Descriptive statistics reveal that every article received at least two tweets; after excluding the journal’s own @PeerJ account, 68.18 % of papers still obtained at least one external tweet. The median total tweets per article is six, and the median number of Twitter‑directed visitors is 11.5. The most shared article on Facebook (196 shares) and the most tweeted article (100 tweets) both belong to health‑related or environmental topics, indicating that socially relevant subjects attract higher social‑media activity.
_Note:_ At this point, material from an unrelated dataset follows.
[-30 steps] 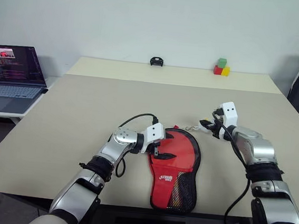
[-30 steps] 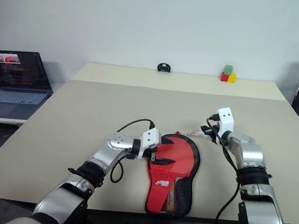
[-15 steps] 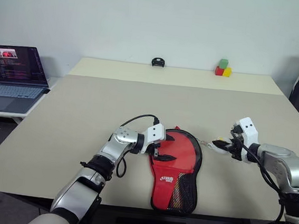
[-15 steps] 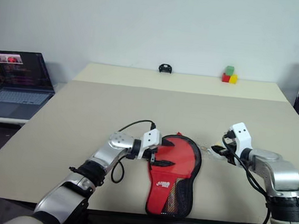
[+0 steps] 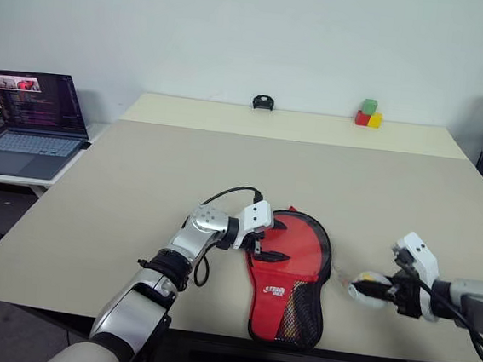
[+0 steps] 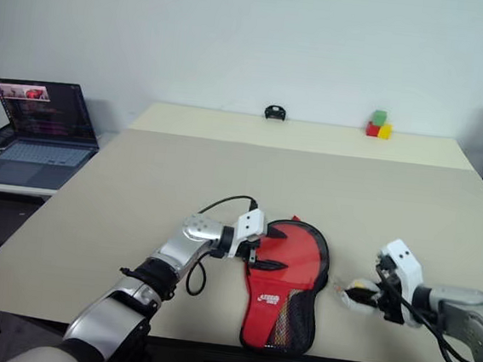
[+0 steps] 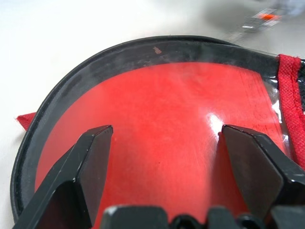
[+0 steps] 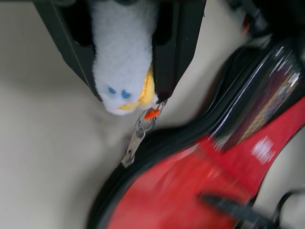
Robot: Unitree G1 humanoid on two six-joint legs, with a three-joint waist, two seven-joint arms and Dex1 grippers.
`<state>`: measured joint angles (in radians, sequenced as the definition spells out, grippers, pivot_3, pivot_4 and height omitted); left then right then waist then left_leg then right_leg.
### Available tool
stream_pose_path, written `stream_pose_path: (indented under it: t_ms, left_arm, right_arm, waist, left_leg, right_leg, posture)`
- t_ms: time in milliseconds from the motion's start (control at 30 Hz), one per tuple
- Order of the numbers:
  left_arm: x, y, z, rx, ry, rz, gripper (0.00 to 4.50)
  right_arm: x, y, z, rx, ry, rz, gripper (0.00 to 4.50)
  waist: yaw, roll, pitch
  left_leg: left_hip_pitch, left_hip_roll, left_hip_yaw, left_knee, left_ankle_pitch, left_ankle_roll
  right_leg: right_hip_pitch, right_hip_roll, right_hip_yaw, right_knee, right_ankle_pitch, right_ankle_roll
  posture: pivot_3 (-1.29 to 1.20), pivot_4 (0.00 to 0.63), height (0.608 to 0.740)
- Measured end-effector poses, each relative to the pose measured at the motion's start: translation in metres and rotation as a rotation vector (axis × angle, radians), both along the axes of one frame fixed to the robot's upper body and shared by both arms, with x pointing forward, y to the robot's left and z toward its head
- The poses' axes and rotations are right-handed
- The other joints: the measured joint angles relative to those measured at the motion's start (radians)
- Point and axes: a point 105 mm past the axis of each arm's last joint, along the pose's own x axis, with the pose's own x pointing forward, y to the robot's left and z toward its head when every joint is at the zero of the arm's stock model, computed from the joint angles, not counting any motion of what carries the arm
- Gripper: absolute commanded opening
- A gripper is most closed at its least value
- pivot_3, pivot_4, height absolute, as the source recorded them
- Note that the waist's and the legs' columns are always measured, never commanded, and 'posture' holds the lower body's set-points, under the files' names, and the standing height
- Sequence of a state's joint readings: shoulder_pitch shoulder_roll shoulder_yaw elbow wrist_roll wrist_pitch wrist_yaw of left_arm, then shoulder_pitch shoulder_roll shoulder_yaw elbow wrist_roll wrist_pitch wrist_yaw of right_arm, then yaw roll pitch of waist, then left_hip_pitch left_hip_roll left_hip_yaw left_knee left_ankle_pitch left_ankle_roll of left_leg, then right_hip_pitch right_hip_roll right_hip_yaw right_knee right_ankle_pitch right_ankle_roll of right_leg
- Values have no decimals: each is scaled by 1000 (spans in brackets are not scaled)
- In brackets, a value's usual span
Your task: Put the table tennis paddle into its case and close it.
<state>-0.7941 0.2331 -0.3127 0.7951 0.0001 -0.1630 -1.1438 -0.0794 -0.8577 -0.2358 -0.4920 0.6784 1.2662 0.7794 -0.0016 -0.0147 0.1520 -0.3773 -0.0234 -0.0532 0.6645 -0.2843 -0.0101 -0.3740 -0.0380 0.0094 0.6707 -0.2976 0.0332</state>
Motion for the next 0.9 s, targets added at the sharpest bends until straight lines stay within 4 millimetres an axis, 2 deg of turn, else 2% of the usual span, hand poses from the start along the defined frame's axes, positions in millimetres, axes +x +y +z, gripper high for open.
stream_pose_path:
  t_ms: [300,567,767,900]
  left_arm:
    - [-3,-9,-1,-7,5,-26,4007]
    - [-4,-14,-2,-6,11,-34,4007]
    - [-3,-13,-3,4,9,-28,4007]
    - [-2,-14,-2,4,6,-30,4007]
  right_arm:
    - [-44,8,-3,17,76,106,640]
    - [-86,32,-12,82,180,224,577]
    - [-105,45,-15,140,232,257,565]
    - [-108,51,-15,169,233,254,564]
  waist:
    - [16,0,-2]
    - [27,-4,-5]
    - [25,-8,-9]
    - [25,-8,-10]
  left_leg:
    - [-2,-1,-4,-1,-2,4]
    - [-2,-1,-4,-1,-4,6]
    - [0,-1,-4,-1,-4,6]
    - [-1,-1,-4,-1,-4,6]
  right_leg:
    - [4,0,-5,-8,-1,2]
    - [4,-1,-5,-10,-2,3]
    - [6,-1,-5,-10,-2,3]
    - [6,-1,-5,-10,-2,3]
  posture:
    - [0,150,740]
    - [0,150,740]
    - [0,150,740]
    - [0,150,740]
To assess the relationship between social‑media mentions and article usage, the authors log‑transformed the skewed count data, verified normality with the Shapiro‑Wilk test, and applied Spearman’s rank correlation (appropriate for ordinal or non‑normally distributed data). A strong positive correlation emerged between total article visits and visits originating from social referrals (r = 0.785, p < 0.001). When examined separately, Twitter‑directed visits correlated with tweet counts (r = 0.869, p < 0.001) and Facebook‑directed visits correlated with share counts (r = 0.854, p < 0.001). Moreover, tweet volume and Facebook‑share volume were themselves positively correlated (r = 0.594, p < 0.001), suggesting that articles popular on one platform tend to be popular on the other.

Temporal analysis shows that the vast majority of social‑media activity occurs immediately after publication. Within the first seven days, articles received 95.27 % of all tweets and 72.30 % of Twitter‑directed visitors. One‑way ANOVA confirmed that both tweet counts and Twitter‑directed visitor counts differ significantly between the first week and the period thereafter (p < 0.05). This pattern mirrors earlier findings that social‑media attention is short‑lived: an early surge followed by rapid decay.
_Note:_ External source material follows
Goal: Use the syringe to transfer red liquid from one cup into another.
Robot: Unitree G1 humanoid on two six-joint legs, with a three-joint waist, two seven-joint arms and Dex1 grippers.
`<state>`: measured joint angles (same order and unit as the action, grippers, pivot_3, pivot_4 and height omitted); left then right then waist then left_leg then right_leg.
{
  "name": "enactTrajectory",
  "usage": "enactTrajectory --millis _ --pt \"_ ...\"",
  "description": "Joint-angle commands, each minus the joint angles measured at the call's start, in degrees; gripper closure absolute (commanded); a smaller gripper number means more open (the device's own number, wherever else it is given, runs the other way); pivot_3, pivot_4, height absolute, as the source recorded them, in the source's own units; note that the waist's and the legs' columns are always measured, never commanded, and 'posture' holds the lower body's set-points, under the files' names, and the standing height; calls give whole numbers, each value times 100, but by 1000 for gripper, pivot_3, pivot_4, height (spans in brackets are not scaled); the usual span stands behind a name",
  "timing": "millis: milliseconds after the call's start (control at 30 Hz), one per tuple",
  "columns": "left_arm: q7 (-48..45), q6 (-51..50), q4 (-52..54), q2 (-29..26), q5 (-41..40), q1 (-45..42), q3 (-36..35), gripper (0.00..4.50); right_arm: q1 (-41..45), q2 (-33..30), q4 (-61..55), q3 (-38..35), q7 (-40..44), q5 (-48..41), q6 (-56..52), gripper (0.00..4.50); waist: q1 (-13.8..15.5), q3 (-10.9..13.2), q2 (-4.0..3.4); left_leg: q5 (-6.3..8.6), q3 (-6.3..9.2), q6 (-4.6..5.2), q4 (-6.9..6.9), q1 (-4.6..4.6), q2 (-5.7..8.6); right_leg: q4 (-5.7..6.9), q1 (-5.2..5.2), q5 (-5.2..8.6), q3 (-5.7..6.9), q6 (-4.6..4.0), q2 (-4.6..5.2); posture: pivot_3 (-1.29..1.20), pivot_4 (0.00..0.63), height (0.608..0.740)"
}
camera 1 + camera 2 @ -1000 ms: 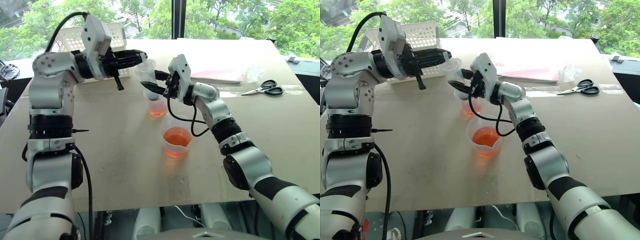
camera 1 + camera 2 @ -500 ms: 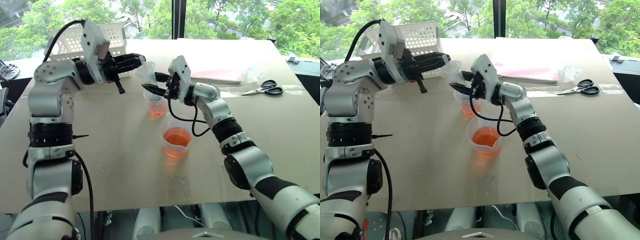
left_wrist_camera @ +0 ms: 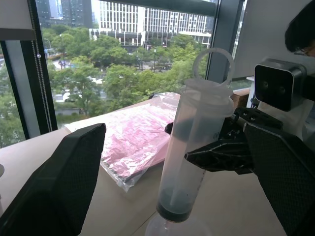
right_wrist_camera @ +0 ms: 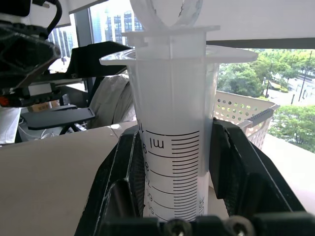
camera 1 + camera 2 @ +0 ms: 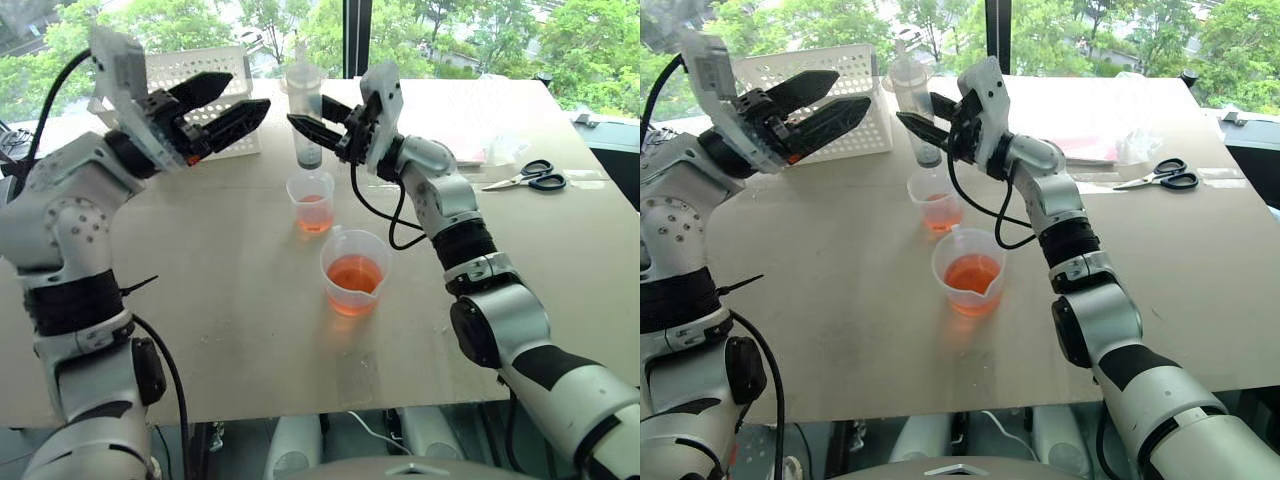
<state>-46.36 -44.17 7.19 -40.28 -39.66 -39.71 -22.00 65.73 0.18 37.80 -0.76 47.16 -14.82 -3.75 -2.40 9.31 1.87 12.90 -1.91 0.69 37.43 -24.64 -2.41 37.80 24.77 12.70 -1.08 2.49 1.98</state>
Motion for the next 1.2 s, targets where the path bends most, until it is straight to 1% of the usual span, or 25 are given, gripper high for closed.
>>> enactTrajectory --millis 33,167,300,433,467,533,567,633,667,700,733,767,800,867,933,1000,1033,1100,1133,1200 --pt "360 -267 618 47 -398 125 -125 63 71 -80 -785 -8 24 -223 -321 3117 21 0 0 0 4 0 0 -2 0 -1 0 0 4 0 0 0 150 740" --pt "771 -414 833 271 -653 -23 -15 63 -78 -147 -1353 342 53 -9 -359 3117 33 -1 2 1 9 1 1 -2 4 1 -1 0 8 0 1 0 150 740" --pt "1024 -301 830 371 -520 -257 231 63 -204 -155 -1714 584 -66 130 -375 3117 31 -2 3 1 9 2 2 2 5 -1 -2 0 9 0 1 0 150 740" --pt "1079 -121 737 412 -425 -457 434 63 -261 -143 -1890 690 -198 190 -436 3117 28 -2 3 0 7 1 2 5 6 0 -2 0 8 -1 1 0 150 740" --pt "1032 -69 702 403 -404 -496 490 290 -271 -138 -1920 707 -232 205 -465 3117 27 -2 3 0 7 0 2 5 6 0 -2 0 9 -1 1 0 150 740" --pt "919 18 679 378 -364 -503 591 902 -294 -142 -2000 739 -206 166 -601 3117 21 -2 2 0 7 0 2 5 6 0 -2 0 8 -1 1 0 150 740" --pt "887 50 673 373 -353 -495 623 1338 -311 -151 -2048 754 -170 139 -650 3117 20 -2 2 0 6 0 1 5 6 0 -1 0 8 -1 1 0 150 740" --pt "801 152 673 370 -336 -463 673 2381 -341 -157 -2141 768 -112 69 -798 3117 19 -2 2 -1 5 -1 1 5 6 0 -2 0 7 -1 0 0 150 740" --pt "764 176 669 378 -347 -455 680 2658 -353 -153 -2185 766 -115 41 -872 3117 21 -2 2 -1 4 -1 1 3 6 -1 -2 0 8 -1 0 0 150 740" --pt "733 202 663 378 -337 -452 687 2812 -363 -157 -2230 770 -111 17 -936 3117 21 -1 2 -1 2 -1 1 3 6 -1 -1 0 8 -1 0 0 150 740" --pt "713 214 659 377 -332 -452 686 2812 -372 -167 -2276 780 -98 -5 -995 2624 22 -1 2 -1 2 -1 1 2 6 -1 -2 0 8 -1 0 0 150 740" --pt "688 204 616 352 -349 -468 644 2815 -380 -189 -2341 783 -89 -26 -1063 1968 23 -2 2 -1 2 0 1 2 6 -4 -1 0 8 -1 0 0 150 740" --pt "672 206 569 312 -349 -480 600 2840 -389 -217 -2405 784 -69 -49 -1127 1657 22 -1 2 0 1 1 1 3 6 -7 -2 0 9 -1 0 0 150 740" --pt "741 103 409 250 -464 -571 400 2920 -409 -317 -2510 781 -23 -43 -1161 597 21 -1 2 1 1 3 1 3 6 -8 -1 0 10 -1 0 0 150 740" --pt "852 -112 160 75 -617 -707 141 2920 -441 -519 -2618 692 53 -84 -1200 0 22 -1 2 3 1 6 1 4 6 -10 -1 0 11 -1 0 0 150 740" --pt "920 -341 -7 -101 -775 -795 -46 2921 -509 -750 -2779 659 257 -178 -1246 0 21 -1 3 4 2 8 3 2 6 -11 -1 0 13 -1 0 0 150 740" --pt "940 -547 -110 -255 -888 -840 -143 2921 -584 -923 -2919 622 496 -323 -1266 0 21 -2 3 4 5 9 3 2 6 -12 -2 0 13 -1 0 0 150 740" --pt "844 -1205 -282 -829 -963 -782 -166 2921 -841 -1428 -3410 441 1169 -884 -1568 0 25 -2 3 5 9 9 2 0 6 -14 -2 0 15 0 0 0 150 740" --pt "845 -1656 -379 -1096 -1095 -749 -206 2921 -978 -1662 -3668 336 1429 -1177 -1755 0 28 -2 3 5 11 9 2 -4 6 -10 -3 0 19 0 0 0 150 740" --pt "1058 -2763 -713 -1430 -1518 -878 -411 2921 -1334 -2213 -4257 159 1998 -1794 -2162 0 45 -1 1 5 19 10 0 -7 6 -13 -4 1 17 0 1 0 150 740"
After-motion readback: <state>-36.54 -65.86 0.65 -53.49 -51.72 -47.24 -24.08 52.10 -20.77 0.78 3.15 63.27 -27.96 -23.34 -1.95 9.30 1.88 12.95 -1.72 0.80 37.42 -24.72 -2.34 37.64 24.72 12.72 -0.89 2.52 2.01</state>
The authors conclude that social‑media exposure substantially boosts article visibility, especially in the first week after release, and that Twitter and Facebook act as complementary channels. However, the effect diminishes quickly, implying that sustained impact requires ongoing promotion or community engagement. The study also demonstrates the value of article‑level referral data for altmetrics research, offering a methodological template that can be extended to other journals and platforms to deepen our understanding of how digital communication shapes scholarly impact.